As depicted in Figure 8b,c, with the increase in H2 pressure from 0.01 to 0.04 MPa, the NO3 and BrO3 concentrations in the biofilm were found to markedly decline. This can be explained by the increased H2 availability for DNB and BRB compared to the biofilm exterior, which allowed a greater reduction in NO3 and BrO3 in the exterior rather than the interior of biofilm. However, NO3 and BrO3 concentration gradients hardly varied once the H2 pressure exceeded 0.04 MPa, which is in accordance with the experimental findings of the short-term experiments that the NO3 and BrO3 removal marginally changed at the excessive H2 pressure (shown in Figure 6b). According to the simulated BrO3 concentration profiles, BrO3 concentrations in the biofilm were all greater than its calibrated half-maximum-rate concentration (0.014 mg/L) at the simulated H2 pressure range, indicating that BrO3 loading was also not a limiting factor to BRB activity. The increased H2 availability in the outer layer of the biofilm resulted in the extension of the active region of DNB and BRB from the biofilm interior to the whole biofilm, as revealed in Figure 8e,f. In particular, the decreased activities of DNB and BRB in the inner layer of biofilm with increasing H2 pressure were mainly the consequence of the concurrently decreased concentrations of NO3 and BrO3 (Figure 8b,c) and the fractions of DNB and BRB (Figure 8d). In the case of low H2 pressure (0.01 and 0.02 MPa), the biofilm thicknesses of 200 and 260 μm were the locations where the H2 concentrations were all below the half-maximum-rate concentrations of DNB and BRB (Figure 8a); beyond these thicknesses, the metabolic activities of DNB and BRB began to dramatically decrease, as delineated in Figure 8e,f.

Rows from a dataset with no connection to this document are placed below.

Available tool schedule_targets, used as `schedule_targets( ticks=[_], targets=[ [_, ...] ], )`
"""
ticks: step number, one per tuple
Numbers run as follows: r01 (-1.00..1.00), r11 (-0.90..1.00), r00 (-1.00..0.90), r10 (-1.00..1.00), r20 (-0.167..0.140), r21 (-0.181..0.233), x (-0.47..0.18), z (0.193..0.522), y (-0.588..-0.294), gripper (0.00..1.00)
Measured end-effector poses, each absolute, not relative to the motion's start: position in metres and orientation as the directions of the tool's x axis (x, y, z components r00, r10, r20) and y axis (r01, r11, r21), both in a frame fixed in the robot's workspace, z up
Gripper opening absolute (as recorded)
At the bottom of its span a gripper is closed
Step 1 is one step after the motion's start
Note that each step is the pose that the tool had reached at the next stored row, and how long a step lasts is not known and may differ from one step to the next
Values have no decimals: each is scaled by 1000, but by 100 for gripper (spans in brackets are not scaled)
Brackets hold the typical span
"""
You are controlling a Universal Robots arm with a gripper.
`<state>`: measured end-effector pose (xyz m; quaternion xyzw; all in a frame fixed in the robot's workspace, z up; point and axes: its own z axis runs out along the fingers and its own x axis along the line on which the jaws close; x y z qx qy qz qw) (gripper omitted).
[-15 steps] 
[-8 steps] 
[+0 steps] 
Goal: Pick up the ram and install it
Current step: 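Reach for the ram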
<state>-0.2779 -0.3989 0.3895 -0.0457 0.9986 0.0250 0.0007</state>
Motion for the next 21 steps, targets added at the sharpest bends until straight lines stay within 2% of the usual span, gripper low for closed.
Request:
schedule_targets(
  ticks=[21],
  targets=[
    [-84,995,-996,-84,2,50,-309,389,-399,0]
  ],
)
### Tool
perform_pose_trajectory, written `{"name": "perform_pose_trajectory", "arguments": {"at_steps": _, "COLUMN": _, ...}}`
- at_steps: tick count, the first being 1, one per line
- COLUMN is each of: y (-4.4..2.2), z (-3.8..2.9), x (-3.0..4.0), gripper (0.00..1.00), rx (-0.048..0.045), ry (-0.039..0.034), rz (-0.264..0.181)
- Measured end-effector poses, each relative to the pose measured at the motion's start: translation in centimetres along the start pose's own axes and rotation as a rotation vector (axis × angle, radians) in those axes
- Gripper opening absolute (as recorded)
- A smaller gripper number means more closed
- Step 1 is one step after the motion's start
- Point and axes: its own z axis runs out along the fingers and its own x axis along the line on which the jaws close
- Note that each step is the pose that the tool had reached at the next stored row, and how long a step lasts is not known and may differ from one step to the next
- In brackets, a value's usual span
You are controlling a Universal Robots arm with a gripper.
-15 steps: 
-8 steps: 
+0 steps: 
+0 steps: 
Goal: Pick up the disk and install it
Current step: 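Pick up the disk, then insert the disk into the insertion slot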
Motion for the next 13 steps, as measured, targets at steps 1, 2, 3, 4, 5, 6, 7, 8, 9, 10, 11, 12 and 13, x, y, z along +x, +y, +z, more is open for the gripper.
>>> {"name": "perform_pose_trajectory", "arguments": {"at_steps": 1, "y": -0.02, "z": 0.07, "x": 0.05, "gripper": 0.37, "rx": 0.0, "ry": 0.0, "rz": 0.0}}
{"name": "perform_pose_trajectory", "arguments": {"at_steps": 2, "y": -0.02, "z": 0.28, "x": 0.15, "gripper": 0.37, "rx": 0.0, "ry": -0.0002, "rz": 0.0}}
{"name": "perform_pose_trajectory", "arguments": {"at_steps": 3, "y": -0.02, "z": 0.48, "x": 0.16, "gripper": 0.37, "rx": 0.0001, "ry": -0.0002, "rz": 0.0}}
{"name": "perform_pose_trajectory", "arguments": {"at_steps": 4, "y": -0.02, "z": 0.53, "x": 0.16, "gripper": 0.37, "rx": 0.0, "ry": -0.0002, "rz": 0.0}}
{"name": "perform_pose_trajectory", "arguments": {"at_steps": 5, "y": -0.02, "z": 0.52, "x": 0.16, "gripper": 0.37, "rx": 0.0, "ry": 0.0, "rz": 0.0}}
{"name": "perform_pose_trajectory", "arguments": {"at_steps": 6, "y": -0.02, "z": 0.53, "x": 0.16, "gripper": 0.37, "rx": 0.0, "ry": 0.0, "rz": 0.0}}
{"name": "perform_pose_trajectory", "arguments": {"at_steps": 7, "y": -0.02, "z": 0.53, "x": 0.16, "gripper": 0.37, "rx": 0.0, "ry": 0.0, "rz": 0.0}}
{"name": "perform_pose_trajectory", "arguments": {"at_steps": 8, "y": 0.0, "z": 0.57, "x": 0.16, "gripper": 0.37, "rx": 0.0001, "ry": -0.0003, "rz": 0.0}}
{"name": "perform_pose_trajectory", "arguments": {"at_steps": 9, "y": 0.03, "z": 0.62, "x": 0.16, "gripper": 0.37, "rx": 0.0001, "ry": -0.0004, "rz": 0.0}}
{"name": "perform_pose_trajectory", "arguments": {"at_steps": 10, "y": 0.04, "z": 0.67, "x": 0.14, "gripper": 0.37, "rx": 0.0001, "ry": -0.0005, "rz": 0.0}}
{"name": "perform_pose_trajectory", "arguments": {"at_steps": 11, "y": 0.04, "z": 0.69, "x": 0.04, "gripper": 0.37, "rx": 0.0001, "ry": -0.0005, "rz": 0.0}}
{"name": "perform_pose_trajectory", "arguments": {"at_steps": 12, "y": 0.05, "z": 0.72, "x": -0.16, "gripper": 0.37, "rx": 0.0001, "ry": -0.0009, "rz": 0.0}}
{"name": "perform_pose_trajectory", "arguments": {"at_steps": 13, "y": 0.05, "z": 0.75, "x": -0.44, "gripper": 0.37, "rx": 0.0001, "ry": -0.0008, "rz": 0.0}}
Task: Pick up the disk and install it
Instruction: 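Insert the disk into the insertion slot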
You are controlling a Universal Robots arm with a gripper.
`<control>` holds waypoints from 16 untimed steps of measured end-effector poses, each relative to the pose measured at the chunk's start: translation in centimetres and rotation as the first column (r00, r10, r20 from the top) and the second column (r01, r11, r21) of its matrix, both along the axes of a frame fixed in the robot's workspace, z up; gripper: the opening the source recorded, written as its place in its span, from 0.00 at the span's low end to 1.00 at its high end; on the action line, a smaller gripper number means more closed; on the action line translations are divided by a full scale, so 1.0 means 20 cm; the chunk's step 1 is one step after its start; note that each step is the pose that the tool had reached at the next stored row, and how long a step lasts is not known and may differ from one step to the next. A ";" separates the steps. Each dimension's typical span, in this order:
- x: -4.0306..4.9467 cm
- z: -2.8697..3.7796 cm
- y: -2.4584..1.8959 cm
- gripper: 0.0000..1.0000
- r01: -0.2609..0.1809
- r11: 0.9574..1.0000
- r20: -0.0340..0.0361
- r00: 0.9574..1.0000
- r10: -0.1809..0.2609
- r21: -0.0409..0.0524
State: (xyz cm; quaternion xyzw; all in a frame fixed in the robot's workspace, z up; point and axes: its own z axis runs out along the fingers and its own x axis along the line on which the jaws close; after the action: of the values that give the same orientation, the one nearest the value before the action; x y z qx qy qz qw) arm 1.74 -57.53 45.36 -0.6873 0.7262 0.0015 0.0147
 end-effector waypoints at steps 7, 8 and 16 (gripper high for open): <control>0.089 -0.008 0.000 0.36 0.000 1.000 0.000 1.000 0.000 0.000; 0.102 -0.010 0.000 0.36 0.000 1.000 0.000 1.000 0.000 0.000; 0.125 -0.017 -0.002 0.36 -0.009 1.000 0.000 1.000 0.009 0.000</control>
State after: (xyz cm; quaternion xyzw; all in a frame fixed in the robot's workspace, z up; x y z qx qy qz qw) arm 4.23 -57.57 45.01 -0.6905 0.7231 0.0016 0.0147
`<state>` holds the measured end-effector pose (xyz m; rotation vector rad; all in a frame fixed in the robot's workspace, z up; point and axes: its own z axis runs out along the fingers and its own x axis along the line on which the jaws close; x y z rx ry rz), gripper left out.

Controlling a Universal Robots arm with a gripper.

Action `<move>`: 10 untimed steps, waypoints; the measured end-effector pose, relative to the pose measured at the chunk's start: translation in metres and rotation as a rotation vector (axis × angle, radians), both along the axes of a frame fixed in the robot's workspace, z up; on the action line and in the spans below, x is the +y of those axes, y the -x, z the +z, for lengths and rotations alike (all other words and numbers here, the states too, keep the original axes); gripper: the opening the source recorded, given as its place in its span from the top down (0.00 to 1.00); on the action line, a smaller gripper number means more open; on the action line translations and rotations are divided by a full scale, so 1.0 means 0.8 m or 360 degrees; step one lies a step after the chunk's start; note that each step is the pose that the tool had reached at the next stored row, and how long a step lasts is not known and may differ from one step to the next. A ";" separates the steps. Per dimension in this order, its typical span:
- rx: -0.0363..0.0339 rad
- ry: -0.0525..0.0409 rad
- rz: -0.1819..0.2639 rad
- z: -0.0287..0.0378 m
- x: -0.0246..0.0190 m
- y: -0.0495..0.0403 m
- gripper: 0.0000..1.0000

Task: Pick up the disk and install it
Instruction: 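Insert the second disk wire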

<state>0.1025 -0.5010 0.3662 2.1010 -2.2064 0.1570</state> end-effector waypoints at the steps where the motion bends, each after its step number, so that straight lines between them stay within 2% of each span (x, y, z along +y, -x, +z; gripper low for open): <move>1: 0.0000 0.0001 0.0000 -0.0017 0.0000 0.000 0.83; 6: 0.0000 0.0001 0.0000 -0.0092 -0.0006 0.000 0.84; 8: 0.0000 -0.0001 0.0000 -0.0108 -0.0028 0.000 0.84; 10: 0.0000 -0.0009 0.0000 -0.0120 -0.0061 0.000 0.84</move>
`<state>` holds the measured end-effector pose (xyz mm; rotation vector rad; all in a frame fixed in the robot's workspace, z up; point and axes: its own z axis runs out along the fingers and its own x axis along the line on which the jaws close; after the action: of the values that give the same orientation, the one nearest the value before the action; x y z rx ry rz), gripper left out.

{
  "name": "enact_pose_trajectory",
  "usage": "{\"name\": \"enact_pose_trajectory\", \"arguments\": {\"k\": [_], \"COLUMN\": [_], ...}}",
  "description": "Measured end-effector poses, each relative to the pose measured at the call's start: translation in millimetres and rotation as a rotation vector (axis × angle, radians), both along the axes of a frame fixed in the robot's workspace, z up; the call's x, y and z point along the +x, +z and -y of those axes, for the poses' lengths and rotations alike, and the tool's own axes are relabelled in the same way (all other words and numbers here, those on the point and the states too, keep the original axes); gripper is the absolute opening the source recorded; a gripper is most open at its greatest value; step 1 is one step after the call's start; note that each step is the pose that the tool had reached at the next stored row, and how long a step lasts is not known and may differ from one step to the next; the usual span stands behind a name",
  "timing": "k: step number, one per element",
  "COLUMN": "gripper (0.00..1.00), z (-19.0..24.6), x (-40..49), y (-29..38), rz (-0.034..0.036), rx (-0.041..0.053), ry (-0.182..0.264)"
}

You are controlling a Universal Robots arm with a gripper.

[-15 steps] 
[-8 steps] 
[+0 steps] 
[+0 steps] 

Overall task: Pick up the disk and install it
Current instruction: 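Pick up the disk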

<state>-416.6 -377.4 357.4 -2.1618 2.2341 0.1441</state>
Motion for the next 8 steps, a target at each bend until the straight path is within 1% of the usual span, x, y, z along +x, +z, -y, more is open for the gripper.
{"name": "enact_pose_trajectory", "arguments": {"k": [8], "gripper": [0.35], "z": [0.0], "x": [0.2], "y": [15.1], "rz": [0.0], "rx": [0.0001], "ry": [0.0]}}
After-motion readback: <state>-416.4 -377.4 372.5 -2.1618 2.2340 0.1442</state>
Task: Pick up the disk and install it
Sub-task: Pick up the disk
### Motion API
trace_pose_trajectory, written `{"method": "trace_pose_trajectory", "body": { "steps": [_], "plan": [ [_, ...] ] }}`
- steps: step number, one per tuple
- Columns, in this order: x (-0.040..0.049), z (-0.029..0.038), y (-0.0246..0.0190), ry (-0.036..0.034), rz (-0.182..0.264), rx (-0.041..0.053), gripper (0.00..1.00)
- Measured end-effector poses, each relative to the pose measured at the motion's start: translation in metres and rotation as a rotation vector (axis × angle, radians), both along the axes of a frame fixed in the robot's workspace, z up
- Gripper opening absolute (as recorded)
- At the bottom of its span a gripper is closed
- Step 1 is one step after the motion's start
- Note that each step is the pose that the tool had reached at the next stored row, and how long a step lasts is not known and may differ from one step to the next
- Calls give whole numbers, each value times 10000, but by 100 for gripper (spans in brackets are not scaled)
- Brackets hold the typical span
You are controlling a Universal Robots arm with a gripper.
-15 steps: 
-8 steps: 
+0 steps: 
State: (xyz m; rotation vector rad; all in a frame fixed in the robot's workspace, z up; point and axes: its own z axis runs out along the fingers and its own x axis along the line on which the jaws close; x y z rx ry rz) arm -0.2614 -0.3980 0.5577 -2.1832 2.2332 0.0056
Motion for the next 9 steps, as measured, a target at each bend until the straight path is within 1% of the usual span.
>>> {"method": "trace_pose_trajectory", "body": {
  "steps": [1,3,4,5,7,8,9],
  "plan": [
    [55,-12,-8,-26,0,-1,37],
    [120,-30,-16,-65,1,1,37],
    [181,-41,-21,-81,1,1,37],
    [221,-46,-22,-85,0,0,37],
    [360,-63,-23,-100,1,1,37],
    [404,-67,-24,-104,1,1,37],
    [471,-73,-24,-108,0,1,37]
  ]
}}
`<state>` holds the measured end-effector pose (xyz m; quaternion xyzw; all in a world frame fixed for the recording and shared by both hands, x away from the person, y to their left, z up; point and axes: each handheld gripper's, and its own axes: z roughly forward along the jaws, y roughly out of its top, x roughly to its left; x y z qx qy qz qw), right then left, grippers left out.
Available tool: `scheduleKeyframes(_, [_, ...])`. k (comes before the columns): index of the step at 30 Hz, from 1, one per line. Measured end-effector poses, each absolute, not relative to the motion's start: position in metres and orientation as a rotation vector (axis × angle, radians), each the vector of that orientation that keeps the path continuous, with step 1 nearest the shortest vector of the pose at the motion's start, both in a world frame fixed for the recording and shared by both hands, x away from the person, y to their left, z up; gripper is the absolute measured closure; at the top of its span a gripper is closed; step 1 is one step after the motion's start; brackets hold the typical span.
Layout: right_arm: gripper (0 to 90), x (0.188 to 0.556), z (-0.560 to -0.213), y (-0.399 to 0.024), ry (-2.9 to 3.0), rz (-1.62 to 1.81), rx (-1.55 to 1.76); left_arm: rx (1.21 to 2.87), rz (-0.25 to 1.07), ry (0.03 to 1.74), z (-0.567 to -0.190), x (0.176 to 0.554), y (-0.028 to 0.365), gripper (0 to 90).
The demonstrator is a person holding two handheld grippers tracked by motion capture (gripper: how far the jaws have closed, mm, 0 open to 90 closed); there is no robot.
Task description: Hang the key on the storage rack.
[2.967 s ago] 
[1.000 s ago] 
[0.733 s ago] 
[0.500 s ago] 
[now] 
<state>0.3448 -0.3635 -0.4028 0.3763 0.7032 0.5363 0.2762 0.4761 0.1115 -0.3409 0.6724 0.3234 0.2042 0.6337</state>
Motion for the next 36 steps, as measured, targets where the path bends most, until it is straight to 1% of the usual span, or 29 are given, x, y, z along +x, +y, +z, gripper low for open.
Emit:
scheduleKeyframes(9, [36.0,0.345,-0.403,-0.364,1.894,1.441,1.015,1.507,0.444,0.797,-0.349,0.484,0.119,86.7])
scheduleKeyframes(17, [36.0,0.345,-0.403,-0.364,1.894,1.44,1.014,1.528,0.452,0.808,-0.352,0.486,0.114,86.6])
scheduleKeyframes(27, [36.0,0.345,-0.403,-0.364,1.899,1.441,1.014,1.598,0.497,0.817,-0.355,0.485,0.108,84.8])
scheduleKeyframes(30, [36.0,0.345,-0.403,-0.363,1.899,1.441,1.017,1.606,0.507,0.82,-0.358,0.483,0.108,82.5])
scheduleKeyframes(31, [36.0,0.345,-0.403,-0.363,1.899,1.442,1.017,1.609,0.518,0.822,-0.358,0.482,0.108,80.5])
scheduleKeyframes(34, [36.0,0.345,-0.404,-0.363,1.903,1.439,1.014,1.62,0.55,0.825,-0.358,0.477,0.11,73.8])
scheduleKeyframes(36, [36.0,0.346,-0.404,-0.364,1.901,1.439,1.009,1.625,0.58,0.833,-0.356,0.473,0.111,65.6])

3.5. Model Evaluation of the Effects of NO3 Loading

The experimental results, as shown in Figure 6c, corroborate that the NO3 loading significantly impacted the BrO3 removal of the H2-MBfR. To understand the underlying mechanism, we employed the validated model to simulate the substrate profiles and microbial activities in the biofilm at the influent NO3 concentrations of 1–20 mg N/L. As shown in Figure 9a, the H2 and CO2 concentration gradients in the biofilm sharply decreased with increasing influent NO3 concentration, implying that high NO3 loadings might signally enhance the activity of DNB, leading to greater consumption of these two substrates. In particular, H2 off-gassing was found at the influent NO3 concentration lower than 10 mg N/L, owing to the lack of an electron acceptor for H2 consumption. Once the influent NO3 concentration was greater than 10 mg N/L, NO3 was found to accumulate in the biofilm with high concentrations (Figure 9b), presumably due to the limitation of overall DNB population, while over 90% of the inputted BrO3 could not be consumed by BRB in the biofilm (Figure 9c), suggesting the severe inhibition of BRB activity by high NO3 loadings. As exhibited in Figure 9d, when the influent NO3 concentration was increased from 1 to 20 mg N/L, the BRB factions across the biofilm decreased from beyond 20% to approximately 1%, which was accompanied by the surge of the DNB fraction across the biofilm, suggesting the competitive advantage of DNB over BRB in the case of the high NO3 loadings.
Figure 9e,f show the simulated DNB and BRB metabolic activities in the biofilm of the system operated under various influent NO3 concentrations. As the influent NO3 concentration was less than 10 mg N/L, the high DNB and BRB activities appeared at the outer layer of the biofilm, and a closer distance from the HFM side led to lower activities of DNB and BRB. This trend coincides with that of NO3 and BrO3 concentration gradients in the biofilm, as shown in Figure 9b,c. When the influent NO3 concentration was higher than 10 mg N/L, the DNB activities sharply dropped at the biofilm thickness of beyond 210 μm. This is because the H2 concentrations in the locations beyond this thickness were lower than the half-maximum-rate concentration of DNB (0.002 mg/L). In addition, the BRB activities were strongly inhibited at the higher influent NO3 concentration (especially 20 mg N/L), indicating that BRB was overwhelmed by DNB for electron donor competition, when NO3 concentration in the influent was much higher than that of BrO3. This is consistent with the previous findings that an excessive influent NO3 concentration could inhibit BrO3 reduction [6,30].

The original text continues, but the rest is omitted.